Sodium aurothiomalate

Clinical data
- Trade names: Myocrisin
- AHFS/Drugs.com: Multum Consumer Information
- License data: US FDA: Gold_sodium_thiomalate;
- Pregnancy category: AU: B2;
- Routes of administration: Intramuscular
- ATC code: M01CB01 (WHO) ;

Legal status
- Legal status: AU: S4 (Prescription only); CA: ℞-only; UK: POM (Prescription only); US: Discontinued;

Pharmacokinetic data
- Protein binding: High
- Elimination half-life: 6-25 days
- Excretion: Urine (60–90%), faeces (10–40%)

Identifiers
- IUPAC name Sodium 2-(auriosulfanyl)-3-carboxypropanoate;
- CAS Number: 12244-57-4;
- PubChem CID: 16760302;
- ChemSpider: 7827788;
- UNII: E4768ZY6GM;
- ChEBI: CHEBI:35863;
- CompTox Dashboard (EPA): DTXSID20896942 ;
- ECHA InfoCard: 100.032.242

Chemical and physical data
- Formula: C_{4}H_{4}AuNaO_{4}S
- Molar mass: 368.09 g·mol^{−1}
- 3D model (JSmol): Interactive image;
- SMILES [Au+].[Na+].[O-]C(=O)C([S-])CC(=O)O;
- InChI InChI=1S/C4H6O4S.Au.Na/c5-3(6)1-2(9)4(7)8;;/h2,9H,1H2,(H,5,6)(H,7,8);;/q;2*+1/p-2; Key:LTEMOXGFFHXNNS-UHFFFAOYSA-L;

= Sodium aurothiomalate =

Pharmaceutical drug

Sodium aurothiomalate (INN, known in the United States as gold sodium thiomalate) is a gold compound that is used for its immunosuppressive anti-rheumatic effects.

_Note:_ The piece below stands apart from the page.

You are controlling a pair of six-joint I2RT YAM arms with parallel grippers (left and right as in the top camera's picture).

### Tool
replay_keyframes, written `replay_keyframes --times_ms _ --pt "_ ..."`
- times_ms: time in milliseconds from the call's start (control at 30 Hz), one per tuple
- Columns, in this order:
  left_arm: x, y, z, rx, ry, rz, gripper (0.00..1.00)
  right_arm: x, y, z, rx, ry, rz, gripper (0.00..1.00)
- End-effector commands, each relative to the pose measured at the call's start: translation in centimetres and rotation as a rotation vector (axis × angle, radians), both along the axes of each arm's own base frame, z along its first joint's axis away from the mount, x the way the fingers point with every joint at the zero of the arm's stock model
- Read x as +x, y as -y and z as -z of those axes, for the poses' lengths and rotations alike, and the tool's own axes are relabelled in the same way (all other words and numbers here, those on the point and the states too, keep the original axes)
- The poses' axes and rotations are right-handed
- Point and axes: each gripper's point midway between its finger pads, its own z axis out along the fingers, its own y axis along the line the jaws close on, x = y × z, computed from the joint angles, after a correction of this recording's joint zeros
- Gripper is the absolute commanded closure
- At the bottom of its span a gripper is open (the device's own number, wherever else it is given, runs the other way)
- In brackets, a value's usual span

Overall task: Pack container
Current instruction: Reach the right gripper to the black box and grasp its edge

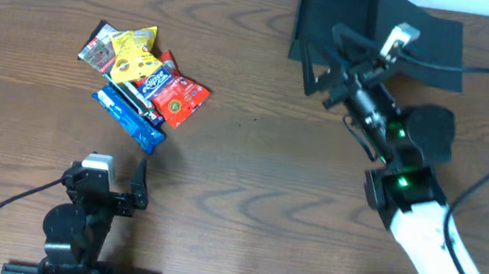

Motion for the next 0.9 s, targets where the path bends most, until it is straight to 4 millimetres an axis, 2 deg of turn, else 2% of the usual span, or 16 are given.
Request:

Along with an orally-administered gold salt, auranofin, it is one of only two gold compounds currently employed in modern medicine.

==Medical uses==
It is primarily given once or twice weekly by intramuscular injection for moderate-severe rheumatoid arthritis. It was also once used to treat tuberculosis, though later trials showed it to be harmful and ineffective for that purpose.

==Adverse effects==
Its most common side effects are digestive (mostly dyspepsia, mouth swelling, nausea, vomiting and taste disturbance), vasomotor (mostly flushing, fainting, dizziness, sweating, weakness, palpitations, shortness of breath and blurred vision) or dermatologic (usually itchiness, rash, local irritation near to the injection site and hair loss) in nature, although conjunctivitis, blood dyscrasias, kidney damage, joint pain, muscle aches/pains and liver dysfunction are also common. Less commonly, it can cause gastrointestinal bleeding, dry mucous membranes and gingivitis. Rarely it can cause aplastic anaemia, ulcerative enterocolitis, difficulty swallowing, angiooedema, pneumonitis, pulmonary fibrosis, hepatotoxicity, cholestatic jaundice, peripheral neuropathy, Guillain–Barré syndrome, encephalopathy, encephalitis and photosensitivity.

==Pharmacology==
Its precise mechanism of action is unknown but sodium aurothiomalate is known to inhibit the synthesis of prostaglandins. It also modulates phagocytic cells and inhibits class II major histocompatibility complex-peptide interactions. It is also known that it inhibits the following enzymes:
- Acid phosphatase
- Beta-glucuronidase
- Elastase
- Cathepsin G
- Thrombin
- Microsomal prostaglandin E synthase-1

==History of use==
Reports of favorable use of the compound were published in France in 1929 by Jacques Forestier. The use of gold salts was then a controversial treatment and was not immediately accepted by the international community. Success was found in the treatment of Raoul Dufy's joint pain by the use of gold salts in 1940; "(the treatment) brought in a few weeks such a spectacular sense of healing, that Dufy ... boasted of again having the ability to catch a tram on the move."

Along with aurothioglucose, sodium aurothiomalate was discontinued worldwide in 2019 by its manufacturer Sanofi due to a worldwide gold shortage, leaving generic forms of Auranofin the only gold-based drug available in the United States.